3D-TAFS: A Training-free Framework for 3D Affordance Segmentation
Meng Chu, Xuan Zhang, Zhedong Zheng, Tat-Seng Chua
TL;DR
3D-TAFS addresses translating natural language into precise 3D robotic actions with a training-free multimodal framework that fuses 2D vision, 3D point clouds, and language understanding. It introduces IndoorAfford-Bench, a large-scale benchmark for interactive language-guided 3D affordance segmentation. Experiments on IndoorAfford-Bench show competitive performance across metrics such as $mIoU$, $AUC$, $SIM$, and $MAE$, demonstrating robust 3D affordance segmentation in diverse indoor environments. This work advances human-robot interaction by enabling intuitive language-guided manipulation without additional training.
Abstract
Translating high-level linguistic instructions into precise robotic actions in the physical world remains challenging, particularly when considering the feasibility of interacting with 3D objects.

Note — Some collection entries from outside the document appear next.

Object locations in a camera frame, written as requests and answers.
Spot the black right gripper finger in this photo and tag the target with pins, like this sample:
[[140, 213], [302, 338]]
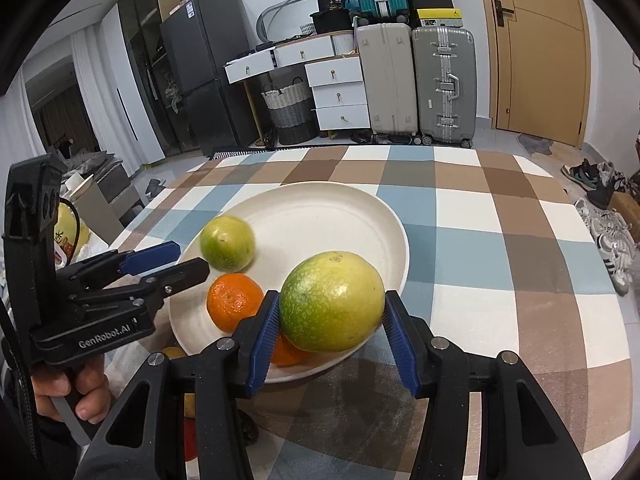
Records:
[[170, 279]]

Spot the black refrigerator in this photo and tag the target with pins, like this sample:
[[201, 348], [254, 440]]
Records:
[[200, 38]]

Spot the beige suitcase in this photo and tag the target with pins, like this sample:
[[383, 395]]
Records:
[[388, 74]]

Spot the silver suitcase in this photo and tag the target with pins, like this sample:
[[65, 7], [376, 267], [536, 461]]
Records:
[[446, 84]]

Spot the yellow black box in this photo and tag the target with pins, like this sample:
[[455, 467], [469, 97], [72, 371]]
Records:
[[447, 17]]

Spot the brown longan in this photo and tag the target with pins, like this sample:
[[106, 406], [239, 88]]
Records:
[[174, 353]]

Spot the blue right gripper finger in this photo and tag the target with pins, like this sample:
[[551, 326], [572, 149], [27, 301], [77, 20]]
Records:
[[150, 257]]

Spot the white drawer desk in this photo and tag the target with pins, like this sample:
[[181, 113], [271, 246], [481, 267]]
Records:
[[333, 74]]

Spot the red cherry tomato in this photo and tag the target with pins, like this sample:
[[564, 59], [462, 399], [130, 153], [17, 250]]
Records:
[[189, 439]]

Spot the checkered tablecloth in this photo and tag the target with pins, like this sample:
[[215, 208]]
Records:
[[499, 259]]

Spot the white adidas sneaker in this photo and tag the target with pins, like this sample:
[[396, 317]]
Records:
[[616, 248]]

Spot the woven laundry basket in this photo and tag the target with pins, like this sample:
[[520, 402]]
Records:
[[290, 110]]

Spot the small orange mandarin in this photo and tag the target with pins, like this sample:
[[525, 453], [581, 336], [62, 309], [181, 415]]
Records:
[[286, 354]]

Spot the cream round plate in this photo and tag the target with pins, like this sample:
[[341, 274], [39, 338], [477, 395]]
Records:
[[292, 223]]

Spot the large orange mandarin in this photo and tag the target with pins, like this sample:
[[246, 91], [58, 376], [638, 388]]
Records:
[[231, 298]]

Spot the small green passion fruit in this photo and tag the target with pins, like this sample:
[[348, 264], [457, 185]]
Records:
[[228, 244]]

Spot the black storage bin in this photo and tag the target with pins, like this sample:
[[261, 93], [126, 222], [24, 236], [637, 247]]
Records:
[[333, 20]]

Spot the yellow snack bag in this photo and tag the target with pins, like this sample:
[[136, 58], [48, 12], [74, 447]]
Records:
[[70, 232]]

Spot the person's left hand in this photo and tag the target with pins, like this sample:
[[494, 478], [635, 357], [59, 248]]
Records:
[[90, 382]]

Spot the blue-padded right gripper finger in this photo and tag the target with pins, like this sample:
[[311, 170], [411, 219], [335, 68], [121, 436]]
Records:
[[521, 437], [142, 437]]

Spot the wooden door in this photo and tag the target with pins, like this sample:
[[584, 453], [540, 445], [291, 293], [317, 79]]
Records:
[[539, 56]]

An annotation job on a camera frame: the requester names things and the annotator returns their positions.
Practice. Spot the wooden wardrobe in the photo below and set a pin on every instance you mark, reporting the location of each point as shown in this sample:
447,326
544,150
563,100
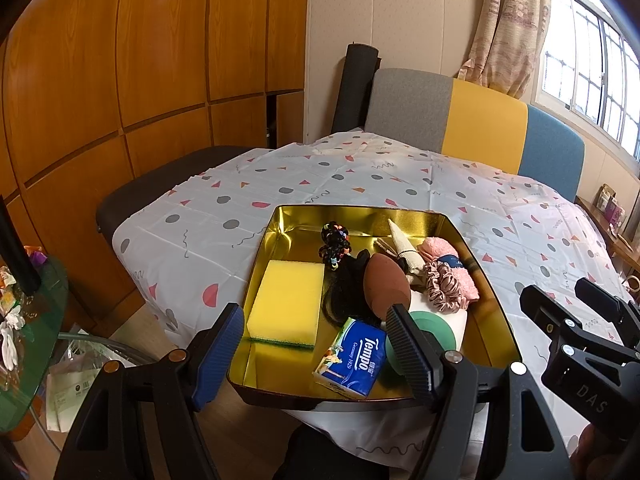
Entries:
95,93

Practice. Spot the boxes on side table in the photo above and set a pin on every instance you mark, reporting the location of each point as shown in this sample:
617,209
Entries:
607,203

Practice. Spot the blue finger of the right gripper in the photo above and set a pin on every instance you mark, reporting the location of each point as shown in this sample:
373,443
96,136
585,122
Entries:
561,327
599,300

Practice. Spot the glass table with clutter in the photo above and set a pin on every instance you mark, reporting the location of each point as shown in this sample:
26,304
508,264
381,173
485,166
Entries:
29,331

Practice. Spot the pink satin scrunchie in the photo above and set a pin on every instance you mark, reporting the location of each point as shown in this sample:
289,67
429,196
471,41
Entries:
442,288

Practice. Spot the black rolled mat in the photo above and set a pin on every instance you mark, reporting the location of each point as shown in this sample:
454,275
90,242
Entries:
360,65

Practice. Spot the pink dishcloth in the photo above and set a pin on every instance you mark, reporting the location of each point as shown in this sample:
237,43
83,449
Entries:
437,249

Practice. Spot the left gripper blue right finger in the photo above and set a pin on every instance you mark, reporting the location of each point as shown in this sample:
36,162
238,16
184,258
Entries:
423,373

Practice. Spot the person right hand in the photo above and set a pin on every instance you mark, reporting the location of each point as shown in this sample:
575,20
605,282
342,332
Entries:
599,456

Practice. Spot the grey yellow blue headboard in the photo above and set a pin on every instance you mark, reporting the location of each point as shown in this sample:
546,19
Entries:
456,118

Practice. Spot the green silicone squeeze bottle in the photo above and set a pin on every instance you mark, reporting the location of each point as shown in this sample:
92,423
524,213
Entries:
400,331

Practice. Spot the blue tissue pack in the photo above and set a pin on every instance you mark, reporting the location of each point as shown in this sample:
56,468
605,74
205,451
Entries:
353,361

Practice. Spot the brown makeup sponge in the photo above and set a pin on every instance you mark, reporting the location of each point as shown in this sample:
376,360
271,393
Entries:
384,285

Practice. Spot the white sponge block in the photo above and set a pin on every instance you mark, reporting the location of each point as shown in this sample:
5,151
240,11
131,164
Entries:
448,328

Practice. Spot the wooden side table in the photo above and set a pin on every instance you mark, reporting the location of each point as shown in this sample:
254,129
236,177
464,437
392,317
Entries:
614,244

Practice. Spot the yellow sponge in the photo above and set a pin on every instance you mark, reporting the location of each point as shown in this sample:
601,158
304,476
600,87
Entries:
286,308

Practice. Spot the beige waffle cloth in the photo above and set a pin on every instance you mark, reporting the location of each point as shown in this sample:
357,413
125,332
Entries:
404,253

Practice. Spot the beige patterned curtain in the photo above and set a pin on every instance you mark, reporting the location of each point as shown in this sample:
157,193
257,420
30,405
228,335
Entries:
507,45

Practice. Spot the gold metal tray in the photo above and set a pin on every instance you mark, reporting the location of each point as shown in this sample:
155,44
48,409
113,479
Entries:
279,374

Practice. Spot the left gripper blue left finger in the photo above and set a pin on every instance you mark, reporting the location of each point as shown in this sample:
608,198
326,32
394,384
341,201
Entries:
212,351

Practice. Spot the window with bars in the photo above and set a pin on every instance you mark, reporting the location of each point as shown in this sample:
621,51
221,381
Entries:
589,76

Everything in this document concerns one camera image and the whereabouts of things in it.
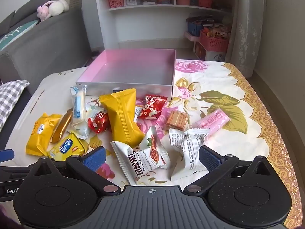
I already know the yellow blue-label cracker pack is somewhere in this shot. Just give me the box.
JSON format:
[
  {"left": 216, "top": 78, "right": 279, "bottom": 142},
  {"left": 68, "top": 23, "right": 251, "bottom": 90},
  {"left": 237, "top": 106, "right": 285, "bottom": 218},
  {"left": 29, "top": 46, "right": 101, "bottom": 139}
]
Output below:
[{"left": 47, "top": 133, "right": 88, "bottom": 161}]

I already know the white text-printed snack pack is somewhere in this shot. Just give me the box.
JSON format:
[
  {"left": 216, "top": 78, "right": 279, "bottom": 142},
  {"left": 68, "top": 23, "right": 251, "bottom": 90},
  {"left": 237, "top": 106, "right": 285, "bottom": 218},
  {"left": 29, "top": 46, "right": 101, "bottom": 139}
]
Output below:
[{"left": 169, "top": 128, "right": 209, "bottom": 181}]

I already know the yellow orange-print snack pack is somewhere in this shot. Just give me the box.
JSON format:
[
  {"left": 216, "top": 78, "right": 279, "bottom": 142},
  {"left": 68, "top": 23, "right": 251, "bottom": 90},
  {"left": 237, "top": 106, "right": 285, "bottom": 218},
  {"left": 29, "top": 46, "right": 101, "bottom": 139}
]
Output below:
[{"left": 25, "top": 113, "right": 62, "bottom": 156}]

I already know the red candy pack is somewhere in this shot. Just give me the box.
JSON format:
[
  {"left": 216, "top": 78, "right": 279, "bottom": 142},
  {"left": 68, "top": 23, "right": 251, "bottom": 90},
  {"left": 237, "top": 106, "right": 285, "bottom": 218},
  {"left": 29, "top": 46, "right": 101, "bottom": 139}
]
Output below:
[
  {"left": 138, "top": 94, "right": 168, "bottom": 120},
  {"left": 88, "top": 111, "right": 110, "bottom": 134}
]

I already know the gold bar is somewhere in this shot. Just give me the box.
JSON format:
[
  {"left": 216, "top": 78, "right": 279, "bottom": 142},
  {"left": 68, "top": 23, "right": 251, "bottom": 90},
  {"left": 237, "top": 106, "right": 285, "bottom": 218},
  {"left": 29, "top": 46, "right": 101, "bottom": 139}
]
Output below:
[{"left": 51, "top": 109, "right": 73, "bottom": 144}]

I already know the pink bar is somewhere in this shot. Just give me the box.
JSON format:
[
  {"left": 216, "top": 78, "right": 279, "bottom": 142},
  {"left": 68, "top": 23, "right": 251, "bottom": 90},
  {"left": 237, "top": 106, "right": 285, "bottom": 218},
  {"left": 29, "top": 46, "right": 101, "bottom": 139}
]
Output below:
[{"left": 191, "top": 109, "right": 230, "bottom": 139}]

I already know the wafer biscuit clear pack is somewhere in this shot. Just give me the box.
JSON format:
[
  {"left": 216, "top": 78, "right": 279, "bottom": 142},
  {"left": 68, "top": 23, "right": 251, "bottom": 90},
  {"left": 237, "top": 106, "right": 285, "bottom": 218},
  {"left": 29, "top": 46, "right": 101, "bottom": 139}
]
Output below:
[{"left": 165, "top": 110, "right": 189, "bottom": 131}]

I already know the white pecan kernel pack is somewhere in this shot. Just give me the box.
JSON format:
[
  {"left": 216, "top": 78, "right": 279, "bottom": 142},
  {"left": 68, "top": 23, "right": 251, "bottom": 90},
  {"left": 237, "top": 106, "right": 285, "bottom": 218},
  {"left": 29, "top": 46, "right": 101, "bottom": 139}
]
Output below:
[{"left": 110, "top": 126, "right": 171, "bottom": 185}]

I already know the large yellow snack pack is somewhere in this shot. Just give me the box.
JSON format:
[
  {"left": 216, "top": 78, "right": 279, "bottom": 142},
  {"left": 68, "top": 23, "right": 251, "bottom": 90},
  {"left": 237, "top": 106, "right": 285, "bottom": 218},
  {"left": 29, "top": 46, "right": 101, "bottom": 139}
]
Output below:
[{"left": 99, "top": 88, "right": 144, "bottom": 147}]

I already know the white blue long snack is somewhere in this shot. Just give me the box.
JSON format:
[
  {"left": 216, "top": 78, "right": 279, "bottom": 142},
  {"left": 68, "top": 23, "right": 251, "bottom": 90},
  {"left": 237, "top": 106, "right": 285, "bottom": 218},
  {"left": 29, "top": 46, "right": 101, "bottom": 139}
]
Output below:
[{"left": 70, "top": 84, "right": 87, "bottom": 125}]

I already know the small silver candy wrapper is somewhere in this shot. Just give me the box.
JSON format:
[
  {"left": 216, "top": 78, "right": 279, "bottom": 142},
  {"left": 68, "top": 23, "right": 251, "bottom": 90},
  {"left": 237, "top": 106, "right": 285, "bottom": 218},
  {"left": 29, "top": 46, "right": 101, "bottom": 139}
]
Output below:
[{"left": 68, "top": 104, "right": 106, "bottom": 139}]

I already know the floral tablecloth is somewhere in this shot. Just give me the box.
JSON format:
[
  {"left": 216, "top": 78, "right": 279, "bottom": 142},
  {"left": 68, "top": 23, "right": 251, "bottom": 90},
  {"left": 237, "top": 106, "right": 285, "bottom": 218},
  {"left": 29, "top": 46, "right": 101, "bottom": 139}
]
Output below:
[{"left": 5, "top": 60, "right": 303, "bottom": 228}]

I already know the grey checkered cloth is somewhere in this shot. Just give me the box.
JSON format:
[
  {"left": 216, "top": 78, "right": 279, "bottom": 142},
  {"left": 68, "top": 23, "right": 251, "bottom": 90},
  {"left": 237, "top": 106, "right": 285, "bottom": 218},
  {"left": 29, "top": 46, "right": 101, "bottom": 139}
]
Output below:
[{"left": 0, "top": 80, "right": 30, "bottom": 130}]

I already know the pink silver cardboard box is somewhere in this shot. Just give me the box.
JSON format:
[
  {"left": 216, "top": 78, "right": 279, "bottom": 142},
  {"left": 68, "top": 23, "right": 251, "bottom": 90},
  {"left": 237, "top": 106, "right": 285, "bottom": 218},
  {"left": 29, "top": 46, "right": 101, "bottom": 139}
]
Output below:
[{"left": 76, "top": 49, "right": 176, "bottom": 100}]

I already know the teal cushion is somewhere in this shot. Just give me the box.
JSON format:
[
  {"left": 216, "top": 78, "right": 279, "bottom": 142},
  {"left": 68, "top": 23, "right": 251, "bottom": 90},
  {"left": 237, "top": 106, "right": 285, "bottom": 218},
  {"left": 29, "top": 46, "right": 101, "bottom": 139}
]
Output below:
[{"left": 0, "top": 20, "right": 39, "bottom": 51}]

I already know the white printed storage box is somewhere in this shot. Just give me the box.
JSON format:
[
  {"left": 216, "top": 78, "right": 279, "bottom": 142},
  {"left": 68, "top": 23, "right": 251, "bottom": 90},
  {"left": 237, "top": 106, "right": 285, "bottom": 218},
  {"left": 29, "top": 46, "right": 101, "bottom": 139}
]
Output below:
[{"left": 193, "top": 42, "right": 225, "bottom": 62}]

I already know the lace curtain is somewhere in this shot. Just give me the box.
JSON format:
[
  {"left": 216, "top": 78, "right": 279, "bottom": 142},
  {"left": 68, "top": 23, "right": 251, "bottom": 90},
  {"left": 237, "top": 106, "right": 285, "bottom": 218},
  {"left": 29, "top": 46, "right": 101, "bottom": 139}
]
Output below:
[{"left": 225, "top": 0, "right": 266, "bottom": 77}]

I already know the pink basket on floor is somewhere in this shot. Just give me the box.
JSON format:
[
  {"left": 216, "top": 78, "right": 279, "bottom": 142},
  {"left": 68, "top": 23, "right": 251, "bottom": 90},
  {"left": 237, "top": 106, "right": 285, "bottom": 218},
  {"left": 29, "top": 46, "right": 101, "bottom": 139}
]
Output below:
[{"left": 199, "top": 30, "right": 229, "bottom": 52}]

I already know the grey sofa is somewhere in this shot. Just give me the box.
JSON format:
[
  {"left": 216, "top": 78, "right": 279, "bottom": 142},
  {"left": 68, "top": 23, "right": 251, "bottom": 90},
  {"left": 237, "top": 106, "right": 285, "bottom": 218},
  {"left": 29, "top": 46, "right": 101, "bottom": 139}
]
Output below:
[{"left": 1, "top": 8, "right": 92, "bottom": 94}]

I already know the blue storage bin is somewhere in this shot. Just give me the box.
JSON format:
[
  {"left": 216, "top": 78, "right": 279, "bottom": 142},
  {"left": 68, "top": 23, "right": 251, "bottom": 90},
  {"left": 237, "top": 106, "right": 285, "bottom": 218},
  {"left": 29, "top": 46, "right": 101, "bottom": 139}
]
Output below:
[{"left": 187, "top": 21, "right": 204, "bottom": 37}]

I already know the white bookshelf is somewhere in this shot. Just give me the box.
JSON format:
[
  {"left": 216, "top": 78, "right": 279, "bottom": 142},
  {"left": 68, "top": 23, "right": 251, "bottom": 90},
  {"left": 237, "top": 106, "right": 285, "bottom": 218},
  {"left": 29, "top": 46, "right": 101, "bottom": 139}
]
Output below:
[{"left": 96, "top": 0, "right": 234, "bottom": 50}]

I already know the pink white plush toy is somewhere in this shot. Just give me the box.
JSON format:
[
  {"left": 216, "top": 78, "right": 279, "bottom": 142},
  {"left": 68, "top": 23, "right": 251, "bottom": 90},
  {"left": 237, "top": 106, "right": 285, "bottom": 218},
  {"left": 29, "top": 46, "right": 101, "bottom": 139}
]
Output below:
[{"left": 37, "top": 0, "right": 69, "bottom": 21}]

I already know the small pink shelf basket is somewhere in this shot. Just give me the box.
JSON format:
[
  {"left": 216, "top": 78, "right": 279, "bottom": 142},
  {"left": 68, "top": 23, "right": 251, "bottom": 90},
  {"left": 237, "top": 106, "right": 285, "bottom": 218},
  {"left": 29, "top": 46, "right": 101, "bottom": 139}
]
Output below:
[{"left": 109, "top": 0, "right": 124, "bottom": 8}]

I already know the red shelf basket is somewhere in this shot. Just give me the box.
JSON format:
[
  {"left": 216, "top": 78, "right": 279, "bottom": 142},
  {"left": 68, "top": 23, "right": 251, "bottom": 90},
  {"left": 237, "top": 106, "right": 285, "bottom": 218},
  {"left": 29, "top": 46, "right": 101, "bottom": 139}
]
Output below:
[{"left": 198, "top": 0, "right": 213, "bottom": 8}]

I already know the white label box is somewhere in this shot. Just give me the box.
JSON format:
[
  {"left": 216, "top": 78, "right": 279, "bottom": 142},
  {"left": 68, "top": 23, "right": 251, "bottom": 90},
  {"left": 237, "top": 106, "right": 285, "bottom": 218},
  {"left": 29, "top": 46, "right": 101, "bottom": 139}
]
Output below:
[{"left": 124, "top": 0, "right": 137, "bottom": 6}]

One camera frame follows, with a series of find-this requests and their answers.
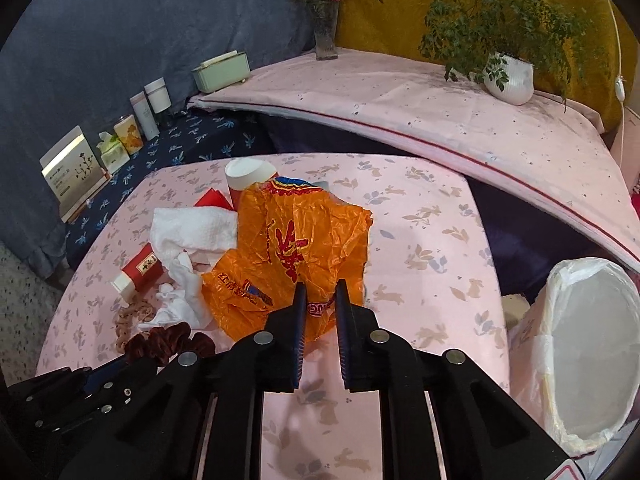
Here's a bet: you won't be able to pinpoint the orange plastic bag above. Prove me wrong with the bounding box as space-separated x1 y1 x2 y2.
202 177 373 341

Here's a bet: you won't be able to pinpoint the red paper box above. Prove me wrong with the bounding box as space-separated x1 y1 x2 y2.
194 188 233 210

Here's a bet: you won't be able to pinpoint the red white paper cup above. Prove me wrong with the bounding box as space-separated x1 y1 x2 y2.
224 157 278 209

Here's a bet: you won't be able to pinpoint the white lined trash bin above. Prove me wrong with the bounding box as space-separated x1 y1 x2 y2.
509 257 639 457

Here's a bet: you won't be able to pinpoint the dark red scrunchie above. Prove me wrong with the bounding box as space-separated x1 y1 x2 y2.
125 322 216 367

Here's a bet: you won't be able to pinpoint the pink rabbit print tablecloth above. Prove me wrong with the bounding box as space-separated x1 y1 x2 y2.
37 154 509 479

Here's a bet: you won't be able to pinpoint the crumpled white tissue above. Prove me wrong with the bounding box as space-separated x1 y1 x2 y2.
138 252 213 330

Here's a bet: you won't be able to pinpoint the white towel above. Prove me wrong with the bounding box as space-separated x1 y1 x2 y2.
150 206 238 268

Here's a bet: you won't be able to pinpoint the red white small box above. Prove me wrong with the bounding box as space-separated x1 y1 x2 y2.
112 243 164 302

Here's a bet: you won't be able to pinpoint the navy floral cloth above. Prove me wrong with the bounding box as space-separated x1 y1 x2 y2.
66 108 274 269

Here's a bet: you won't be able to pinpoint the green tissue pack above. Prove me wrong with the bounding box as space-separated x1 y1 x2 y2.
96 131 130 174

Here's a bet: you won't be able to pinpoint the mint green tissue box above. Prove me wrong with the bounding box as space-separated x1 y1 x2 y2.
192 50 250 93

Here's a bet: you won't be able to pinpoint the pink dotted cloth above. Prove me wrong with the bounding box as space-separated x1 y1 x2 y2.
189 49 639 271

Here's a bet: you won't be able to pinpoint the white tall tube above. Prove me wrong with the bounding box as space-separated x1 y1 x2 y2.
129 91 160 141

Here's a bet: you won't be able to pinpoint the white cylindrical jar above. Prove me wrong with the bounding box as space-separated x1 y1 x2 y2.
144 77 171 114

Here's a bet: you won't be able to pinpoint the glass vase pink flowers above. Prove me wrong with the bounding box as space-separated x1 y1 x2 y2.
294 0 343 61

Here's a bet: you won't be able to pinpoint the green plant white pot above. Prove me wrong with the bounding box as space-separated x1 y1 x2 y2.
378 0 591 96

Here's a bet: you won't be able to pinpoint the beige spiral hair tie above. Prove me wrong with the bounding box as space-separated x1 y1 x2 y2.
114 294 158 354

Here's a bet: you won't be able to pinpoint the white lamp cable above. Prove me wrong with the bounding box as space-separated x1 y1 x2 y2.
603 0 629 172

In this paper, we introduce 3D-TAFS, a novel training-free multimodal framework for 3D affordance segmentation. To facilitate a comprehensive evaluation of such frameworks, we present IndoorAfford-Bench, a large-scale benchmark containing 9,248 images spanning 20 diverse indoor scenes across 6 areas, supporting standardized interaction queries. In particular, our framework integrates a large multimodal model with a specialized 3D vision network, enabling a seamless fusion of 2D and 3D visual understanding with language comprehension. Extensive experiments on IndoorAfford-Bench validate the proposed 3D-TAFS's capability in handling interactive 3D affordance segmentation tasks across diverse settings, showcasing competitive performance across various metrics. Our results highlight 3D-TAFS's potential for enhancing human-robot interaction based on affordance understanding in complex indoor environments, advancing the development of more intuitive and efficient robotic frameworks for real-world applications.